Well as an "Arab Leftist" I never needed any convincing that what Cole was getting at was correct.
Try the argument from another Arab Leftist and staunch anti-Imperialist Gilbert Achcar for size:
from: http://www.zcommunications.org/libya-a-legitimate-and-necessary-debate-from-an-anti-imperialist-perspective-by-gilbert-achcar
"A final comment: for so many years, we have been denouncing the hypocrisy and double standard of imperialist powers, pointing to the fact that they didn't prevent the all-too-real genocide in Rwanda while they intervened in order to stop the fictitious "genocide" in Kosovo. This implied that we thought that international intervention should have been deployed in order to prevent or stop the genocide in Rwanda. The left should certainly not proclaim such absolute "principles" as "We are against Western powers' military intervention whatever the circumstances." This is not a political position, but a religious taboo. One can safely bet that the present intervention in Libya will prove most embarrassing for imperialist powers in the future. As those members of the US establishment who opposed their country's intervention rightly warned, the next time Israel's air force bombs one of its neighbours, whether Gaza or Lebanon, people will demand a no-fly zone. I, for one, definitely will. Pickets should be organized at the UN in New York demanding it. We should all be prepared to do so, with now a powerful argument.

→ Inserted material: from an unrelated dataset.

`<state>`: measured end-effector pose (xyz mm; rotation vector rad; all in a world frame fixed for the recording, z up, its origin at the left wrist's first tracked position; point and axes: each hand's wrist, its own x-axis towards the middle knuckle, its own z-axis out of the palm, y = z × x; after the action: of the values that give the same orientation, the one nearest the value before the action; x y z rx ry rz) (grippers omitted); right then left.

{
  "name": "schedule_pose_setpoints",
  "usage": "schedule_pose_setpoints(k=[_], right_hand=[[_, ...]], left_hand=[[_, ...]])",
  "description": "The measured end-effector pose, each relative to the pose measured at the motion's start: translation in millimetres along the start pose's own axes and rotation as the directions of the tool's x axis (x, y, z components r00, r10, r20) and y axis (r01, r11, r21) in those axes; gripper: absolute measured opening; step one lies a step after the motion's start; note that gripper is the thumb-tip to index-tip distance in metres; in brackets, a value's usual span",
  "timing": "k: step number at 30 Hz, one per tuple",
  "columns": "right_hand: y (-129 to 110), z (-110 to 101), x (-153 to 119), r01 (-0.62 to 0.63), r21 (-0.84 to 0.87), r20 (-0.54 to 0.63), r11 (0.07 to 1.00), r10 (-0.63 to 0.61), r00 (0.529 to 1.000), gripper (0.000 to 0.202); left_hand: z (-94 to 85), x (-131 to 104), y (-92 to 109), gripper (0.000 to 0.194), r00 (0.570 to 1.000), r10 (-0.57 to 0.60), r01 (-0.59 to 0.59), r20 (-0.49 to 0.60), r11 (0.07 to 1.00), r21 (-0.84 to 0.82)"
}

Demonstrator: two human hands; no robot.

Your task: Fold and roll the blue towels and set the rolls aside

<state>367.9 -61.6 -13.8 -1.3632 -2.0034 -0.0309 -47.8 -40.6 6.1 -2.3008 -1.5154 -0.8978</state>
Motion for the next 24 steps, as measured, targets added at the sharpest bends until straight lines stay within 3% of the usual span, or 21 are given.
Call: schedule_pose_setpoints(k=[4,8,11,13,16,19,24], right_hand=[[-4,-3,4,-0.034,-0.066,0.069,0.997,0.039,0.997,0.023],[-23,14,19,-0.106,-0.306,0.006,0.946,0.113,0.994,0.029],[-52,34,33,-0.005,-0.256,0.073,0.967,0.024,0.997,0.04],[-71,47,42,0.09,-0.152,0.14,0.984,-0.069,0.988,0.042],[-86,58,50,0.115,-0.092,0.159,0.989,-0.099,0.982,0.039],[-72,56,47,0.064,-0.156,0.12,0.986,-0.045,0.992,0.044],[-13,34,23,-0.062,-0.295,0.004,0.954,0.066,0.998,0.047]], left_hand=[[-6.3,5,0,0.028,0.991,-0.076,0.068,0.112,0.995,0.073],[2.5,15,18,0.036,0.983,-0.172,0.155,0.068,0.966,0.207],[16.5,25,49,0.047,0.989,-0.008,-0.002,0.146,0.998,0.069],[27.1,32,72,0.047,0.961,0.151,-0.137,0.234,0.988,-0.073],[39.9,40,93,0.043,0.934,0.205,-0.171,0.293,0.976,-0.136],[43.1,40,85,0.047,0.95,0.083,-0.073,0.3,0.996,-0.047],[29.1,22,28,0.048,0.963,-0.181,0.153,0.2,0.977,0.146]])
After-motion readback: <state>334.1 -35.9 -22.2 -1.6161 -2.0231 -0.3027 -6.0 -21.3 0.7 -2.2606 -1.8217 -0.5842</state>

The left should learn how to expose imperialist hypocrisy by using against it the very same moral weapons that it cynically exploits, instead of rendering this hypocrisy more effective by appearing as not caring about moral considerations. They are the ones with double standards, not us."
Ideology is sometimes the enemy of rational thinking as well as moral reasoning.
Alas, PheonixWoman, you may be waiting a long time.
Your support has been well noted and thanks.